I don’t mean passports or driver’s license. Those expire.

Also, I understand that some countries like the US may technically not have a national ID scheme, but you could argue that American social security numbers serve as national IDs as they are unique permanent identifiers assigned to every American citizen.

Wikipedia has a fascinating article about national ID schemes across the world.

It’s divided in 3 sections:

1. Countries with compulsory identity cards (Belgium, Argentina, Greece)
2. Countries with non-compulsory identity cards (France, Germany, USA)
3. Countries with no identity cards (Australia, Canada, UK)

Yeah, I pretty much meant that definition. I just didn’t specify the national scheme part but assumed that was clear. Sorry about that.

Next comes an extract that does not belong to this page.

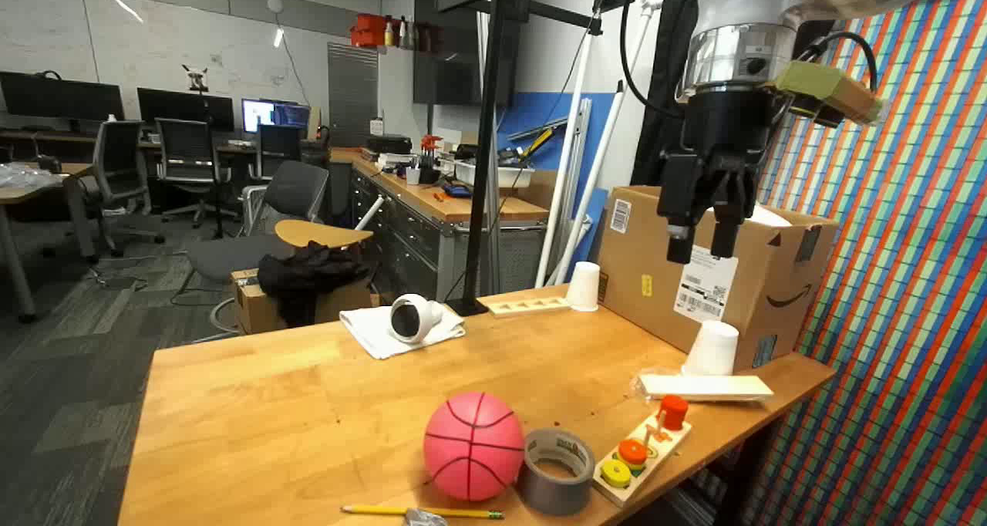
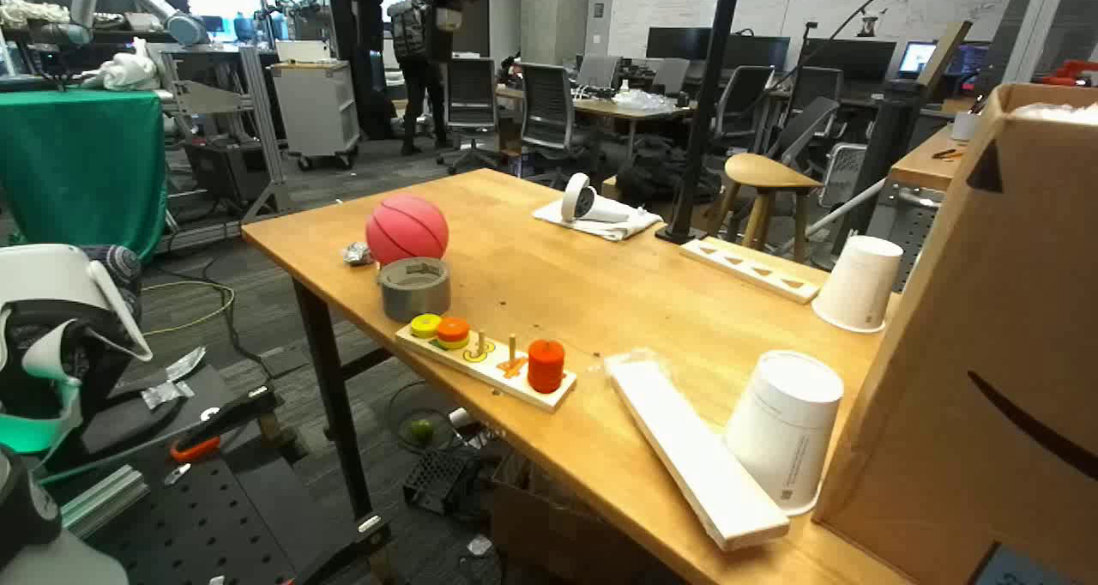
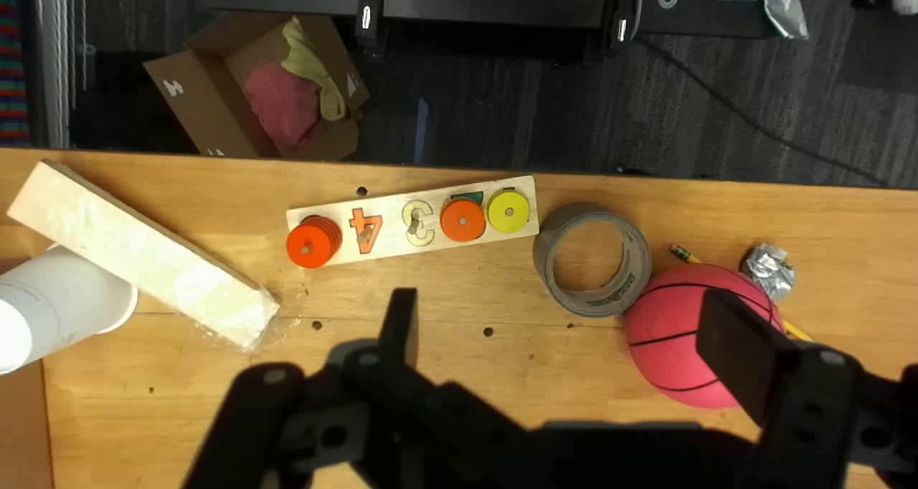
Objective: Move the basketball to the right.
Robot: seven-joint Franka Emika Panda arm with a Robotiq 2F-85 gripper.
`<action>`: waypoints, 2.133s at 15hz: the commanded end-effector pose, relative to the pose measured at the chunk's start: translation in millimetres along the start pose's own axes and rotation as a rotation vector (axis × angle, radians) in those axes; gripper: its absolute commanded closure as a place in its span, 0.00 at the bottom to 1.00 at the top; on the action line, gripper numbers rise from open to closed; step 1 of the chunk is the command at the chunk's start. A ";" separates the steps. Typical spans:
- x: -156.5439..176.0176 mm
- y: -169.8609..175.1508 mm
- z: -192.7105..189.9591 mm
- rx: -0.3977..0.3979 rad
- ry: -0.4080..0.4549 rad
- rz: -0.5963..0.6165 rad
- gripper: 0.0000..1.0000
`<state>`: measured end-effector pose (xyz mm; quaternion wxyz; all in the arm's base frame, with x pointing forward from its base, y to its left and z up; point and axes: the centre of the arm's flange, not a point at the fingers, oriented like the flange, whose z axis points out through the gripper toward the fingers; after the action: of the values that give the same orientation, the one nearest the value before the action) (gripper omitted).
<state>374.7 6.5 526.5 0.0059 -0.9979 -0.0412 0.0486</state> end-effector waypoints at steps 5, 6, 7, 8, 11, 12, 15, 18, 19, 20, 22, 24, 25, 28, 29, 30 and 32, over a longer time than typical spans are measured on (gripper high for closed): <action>-1.5 -0.1 -6.2 -0.001 0.015 0.000 0.00; -0.1 -2.0 -4.4 -0.001 0.011 -0.008 0.00; 1.9 -4.9 -1.6 0.000 0.008 -0.025 0.00; 3.4 -7.2 0.6 0.005 0.006 -0.045 0.00; 7.8 -24.2 9.9 0.026 0.022 -0.163 0.00; 9.1 -31.6 13.1 0.031 0.032 -0.196 0.00; 14.7 -63.7 26.7 0.065 0.087 -0.335 0.00; 21.7 -103.0 43.0 0.118 0.138 -0.470 0.00; 23.1 -115.7 48.9 0.146 0.150 -0.511 0.00; 24.1 -131.2 56.6 0.182 0.162 -0.547 0.00; 25.7 -161.9 70.2 0.241 0.183 -0.609 0.00; 27.3 -187.5 81.3 0.272 0.187 -0.655 0.00; 29.7 -201.0 88.3 0.282 0.192 -0.665 0.00; 36.1 -235.1 108.0 0.286 0.206 -0.693 0.00; 38.4 -243.7 114.3 0.284 0.212 -0.703 0.00; 42.4 -252.7 121.9 0.284 0.212 -0.715 0.00; 50.5 -267.3 140.9 0.283 0.200 -0.728 0.00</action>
<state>373.4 252.9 406.2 0.1537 -0.9150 -0.3705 -0.0430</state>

What all three categories (compulsory, non-compulsory, none) encounter would be the social issues associated with dismantling an established national ID system or migrating to an alternate one.

In the US, this would be like implementing an formalized ID program and deprecating the role of Social Security Numbers and Driver’s Licenses as primary means of identification, causing some annoyances with paperwork for the next few years but ultimately simplifying the data collected.

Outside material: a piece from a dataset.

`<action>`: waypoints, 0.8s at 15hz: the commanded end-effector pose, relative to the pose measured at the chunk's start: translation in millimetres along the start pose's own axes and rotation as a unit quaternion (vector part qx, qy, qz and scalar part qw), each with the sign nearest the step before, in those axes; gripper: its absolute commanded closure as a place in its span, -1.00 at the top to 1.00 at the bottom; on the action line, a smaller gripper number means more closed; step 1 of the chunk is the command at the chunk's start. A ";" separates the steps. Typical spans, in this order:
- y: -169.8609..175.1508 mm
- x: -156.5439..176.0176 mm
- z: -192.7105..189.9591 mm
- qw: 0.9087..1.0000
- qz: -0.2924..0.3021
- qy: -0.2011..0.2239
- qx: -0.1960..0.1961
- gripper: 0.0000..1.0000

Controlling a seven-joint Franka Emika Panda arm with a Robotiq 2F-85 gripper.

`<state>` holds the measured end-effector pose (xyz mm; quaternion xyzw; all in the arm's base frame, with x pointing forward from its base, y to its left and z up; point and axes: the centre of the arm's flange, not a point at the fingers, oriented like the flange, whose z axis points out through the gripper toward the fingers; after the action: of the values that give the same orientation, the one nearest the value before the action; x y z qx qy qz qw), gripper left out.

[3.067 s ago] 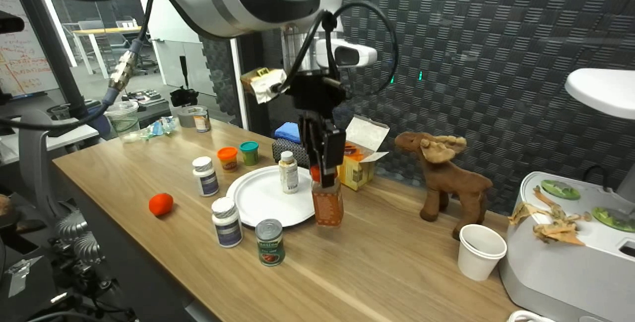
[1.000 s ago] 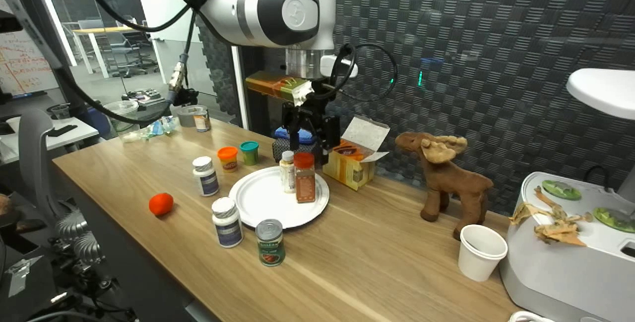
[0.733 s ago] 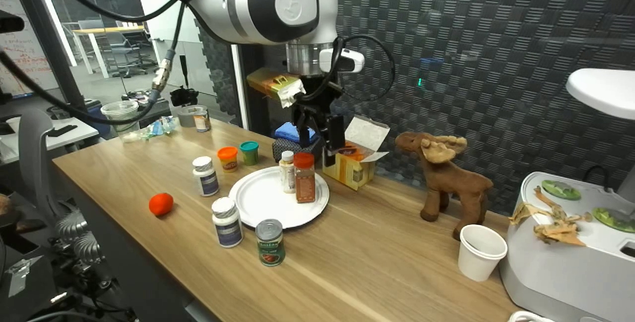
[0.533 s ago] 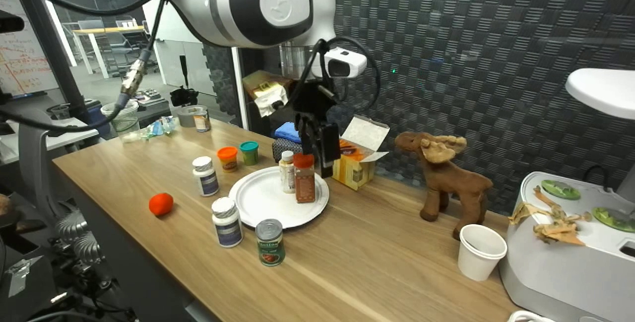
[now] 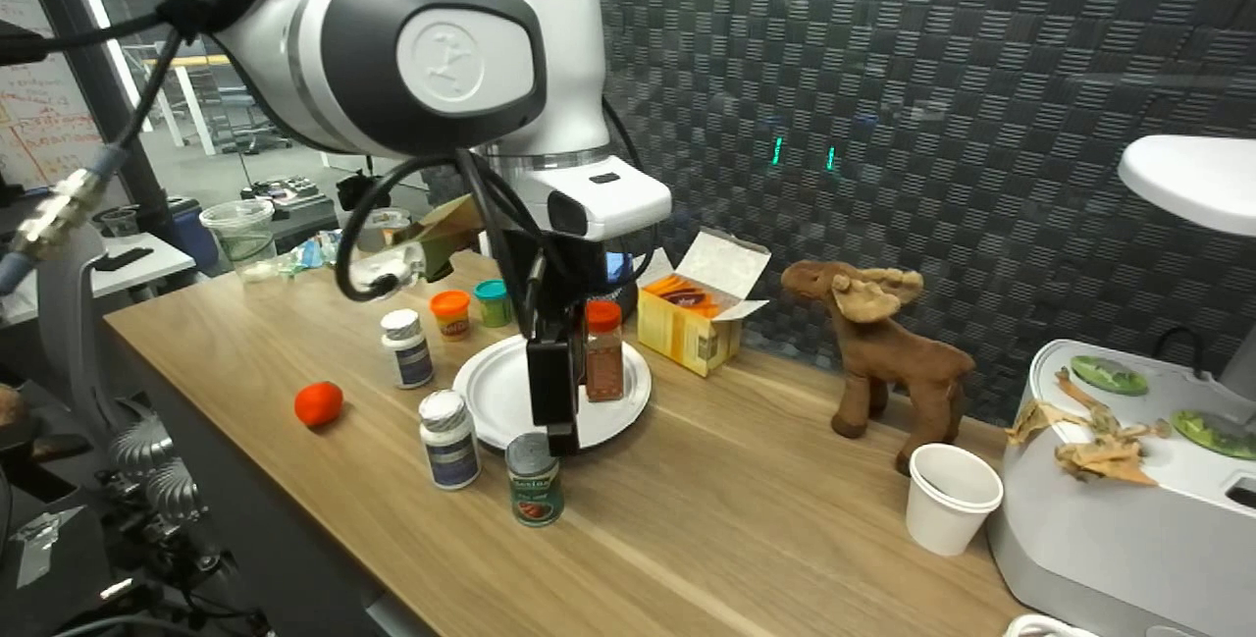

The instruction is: Put the bottles on the red object on the plate

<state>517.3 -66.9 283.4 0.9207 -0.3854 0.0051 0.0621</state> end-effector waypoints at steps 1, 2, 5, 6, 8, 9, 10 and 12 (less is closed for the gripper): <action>12.7 -28.1 3.9 1.000 0.028 0.006 0.006 1.00; 12.5 -30.1 7.6 1.000 0.027 0.004 0.010 1.00; 10.2 -33.1 17.0 1.000 0.023 0.001 0.015 1.00; 9.6 -32.3 20.7 1.000 0.022 -0.002 0.016 1.00; 9.1 -30.8 25.6 1.000 0.023 -0.009 0.018 1.00; 9.0 -29.9 27.2 0.999 0.026 -0.010 0.019 1.00; 8.8 -27.9 28.5 0.999 0.029 -0.011 0.022 1.00; 8.8 -22.0 29.2 0.999 0.030 -0.015 0.028 1.00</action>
<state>490.8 -56.1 254.1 0.9102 -0.4112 -0.0033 0.0486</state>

On the other hand,a country with a national ID card system that turns it off one day will have to reckon with millions of their own citizens not having a reliable method of identification. I presume that not everyone can drive or have thought about leaving the country to obtain these secondary ID cards.

I’m sure that this problem isn’t AS bad across the world; people are ultimately used to the norms established in their country and have survived without compulsory ID. What is difficult is the short-term consequences of change itself, even in the name of data privacy. Convenience is a huge trap people fall into

Yes, it would be very challenging to successfully dismantle with creating chaos. That being said, in the real word, there are still millions of people, if not a billion in total, who do not have any form of ID, despite many of them living in countries with national IDs. So it’s not like national IDs have completely solved the problem they were aiming to solve.

And with biometric physical and digital ID, you have to provide more data to qualify, like your fingerprints for example, which some people cannot provide. Some people have jobs where they use their hands to the point that they cannot provide fingerprints.

I also know people with regular jobs who have registered their fingerprints to access places, and it doesn’t work for them. The system fails to recognize their fingerprints.

Yes, @em wrote a brilliant article about this very topic. I’m currently trying to deter my neighbors from falling into that trap with smart meters. But I think it’s important to study the cases where legal norms that were widely accepted are being challenged, or even better, successfully dismantled.